- _Your task_
Count the lines of the records below that hold the word "gripper", and give only the number.

□ □ □ □ □ □ □

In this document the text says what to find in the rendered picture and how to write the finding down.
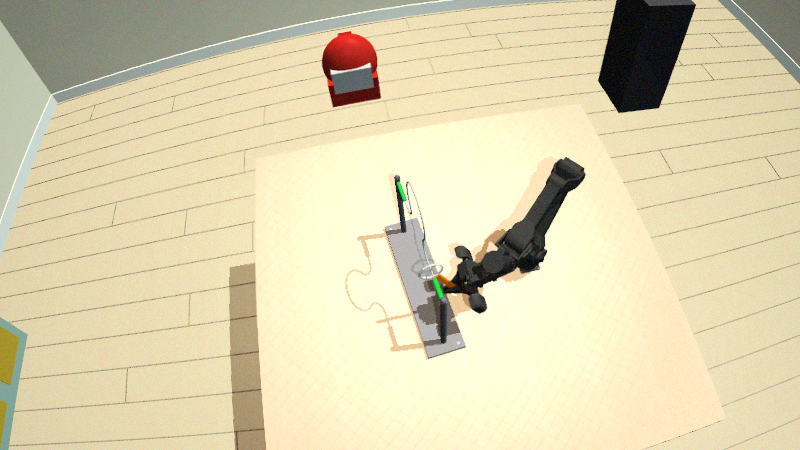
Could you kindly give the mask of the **orange handle with grey loop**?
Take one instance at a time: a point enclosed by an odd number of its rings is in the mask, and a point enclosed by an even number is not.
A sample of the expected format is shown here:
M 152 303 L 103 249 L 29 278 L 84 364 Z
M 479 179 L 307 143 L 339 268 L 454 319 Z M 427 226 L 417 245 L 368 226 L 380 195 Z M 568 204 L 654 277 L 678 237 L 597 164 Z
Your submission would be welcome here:
M 443 282 L 443 283 L 444 283 L 444 284 L 446 284 L 446 285 L 447 285 L 447 287 L 449 287 L 449 288 L 451 288 L 451 287 L 453 287 L 453 286 L 456 286 L 456 285 L 455 285 L 454 283 L 452 283 L 452 282 L 451 282 L 449 279 L 446 279 L 445 277 L 443 277 L 443 276 L 441 275 L 441 273 L 444 271 L 444 266 L 443 266 L 443 265 L 441 265 L 441 264 L 431 264 L 431 265 L 428 265 L 428 266 L 424 267 L 424 268 L 423 268 L 423 269 L 421 269 L 421 271 L 419 272 L 419 278 L 421 278 L 421 279 L 423 279 L 423 280 L 432 279 L 432 278 L 433 278 L 433 276 L 430 276 L 430 277 L 422 277 L 422 276 L 421 276 L 421 273 L 422 273 L 424 270 L 428 269 L 429 267 L 433 267 L 433 266 L 440 266 L 440 267 L 441 267 L 441 271 L 440 271 L 439 273 L 437 273 L 437 274 L 435 274 L 435 275 L 434 275 L 434 277 L 435 277 L 435 278 L 436 278 L 438 281 L 440 281 L 440 282 Z

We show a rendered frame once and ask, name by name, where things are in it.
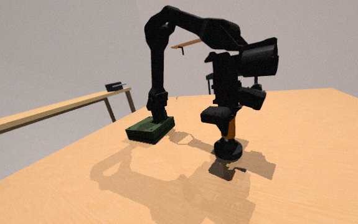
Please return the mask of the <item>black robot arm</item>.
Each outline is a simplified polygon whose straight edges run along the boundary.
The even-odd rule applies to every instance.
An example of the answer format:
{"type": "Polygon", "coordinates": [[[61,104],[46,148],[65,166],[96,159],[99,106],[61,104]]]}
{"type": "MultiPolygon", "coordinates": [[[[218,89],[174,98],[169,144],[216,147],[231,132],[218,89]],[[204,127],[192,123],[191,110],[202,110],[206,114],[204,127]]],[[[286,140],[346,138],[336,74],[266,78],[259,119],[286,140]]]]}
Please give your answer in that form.
{"type": "MultiPolygon", "coordinates": [[[[246,78],[270,76],[277,72],[279,56],[276,37],[248,44],[242,38],[238,24],[220,18],[202,18],[170,5],[164,6],[161,12],[150,17],[144,27],[151,51],[152,87],[146,108],[151,111],[152,123],[168,119],[165,110],[168,92],[164,89],[164,50],[176,26],[198,35],[212,49],[238,52],[237,55],[210,52],[204,62],[213,62],[214,80],[238,78],[238,73],[246,78]]],[[[262,91],[261,84],[255,83],[249,88],[239,82],[233,89],[232,107],[240,104],[260,110],[265,98],[266,92],[262,91]]]]}

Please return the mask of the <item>orange cylindrical knob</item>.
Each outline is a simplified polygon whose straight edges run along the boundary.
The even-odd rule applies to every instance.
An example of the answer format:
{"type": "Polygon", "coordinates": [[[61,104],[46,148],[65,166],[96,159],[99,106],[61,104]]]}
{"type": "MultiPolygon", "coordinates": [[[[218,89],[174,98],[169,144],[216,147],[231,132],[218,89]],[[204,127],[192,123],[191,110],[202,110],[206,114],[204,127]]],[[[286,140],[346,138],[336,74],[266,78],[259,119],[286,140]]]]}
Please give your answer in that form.
{"type": "Polygon", "coordinates": [[[233,139],[235,137],[235,117],[230,121],[227,137],[223,136],[222,133],[221,136],[225,139],[233,139]]]}

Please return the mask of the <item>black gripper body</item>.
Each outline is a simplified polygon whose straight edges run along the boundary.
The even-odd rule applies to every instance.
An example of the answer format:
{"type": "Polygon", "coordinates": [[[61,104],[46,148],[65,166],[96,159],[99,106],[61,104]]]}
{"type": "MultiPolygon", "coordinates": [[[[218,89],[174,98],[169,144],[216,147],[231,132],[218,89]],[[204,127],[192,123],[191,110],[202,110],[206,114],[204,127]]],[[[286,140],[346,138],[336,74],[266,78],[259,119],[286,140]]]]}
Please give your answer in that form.
{"type": "Polygon", "coordinates": [[[215,89],[215,99],[213,104],[218,106],[209,106],[200,114],[202,123],[216,124],[226,126],[230,122],[232,112],[233,89],[239,85],[238,78],[228,80],[214,80],[211,85],[215,89]]]}

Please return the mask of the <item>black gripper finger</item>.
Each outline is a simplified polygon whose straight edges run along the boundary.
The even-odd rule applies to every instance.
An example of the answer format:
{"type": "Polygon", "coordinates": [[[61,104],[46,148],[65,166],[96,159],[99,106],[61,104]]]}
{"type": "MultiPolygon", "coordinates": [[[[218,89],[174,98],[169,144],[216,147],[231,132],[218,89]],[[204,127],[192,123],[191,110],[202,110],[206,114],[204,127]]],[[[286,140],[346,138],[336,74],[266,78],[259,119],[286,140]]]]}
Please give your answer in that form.
{"type": "Polygon", "coordinates": [[[232,115],[236,116],[237,111],[239,111],[242,107],[243,107],[243,105],[240,105],[240,104],[238,104],[238,107],[231,107],[232,115]]]}
{"type": "MultiPolygon", "coordinates": [[[[235,116],[232,115],[230,121],[231,121],[234,117],[235,117],[235,116]]],[[[228,125],[226,125],[226,126],[216,125],[216,126],[219,128],[220,132],[223,134],[223,136],[226,136],[226,137],[227,137],[228,129],[229,129],[229,124],[230,124],[230,122],[229,122],[228,125]]]]}

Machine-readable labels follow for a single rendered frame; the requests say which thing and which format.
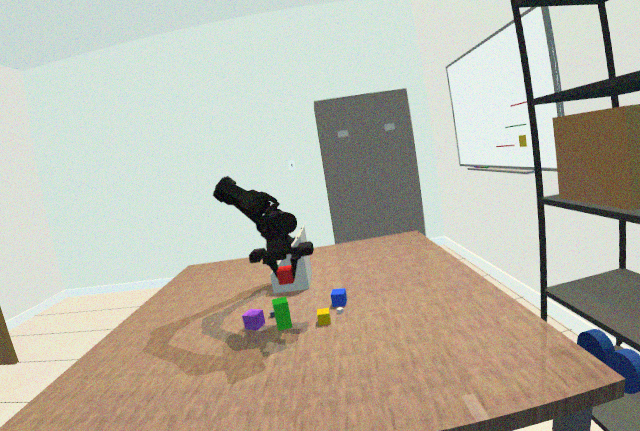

□ □ □ □ □ □ □

- _Result of the exercise_
2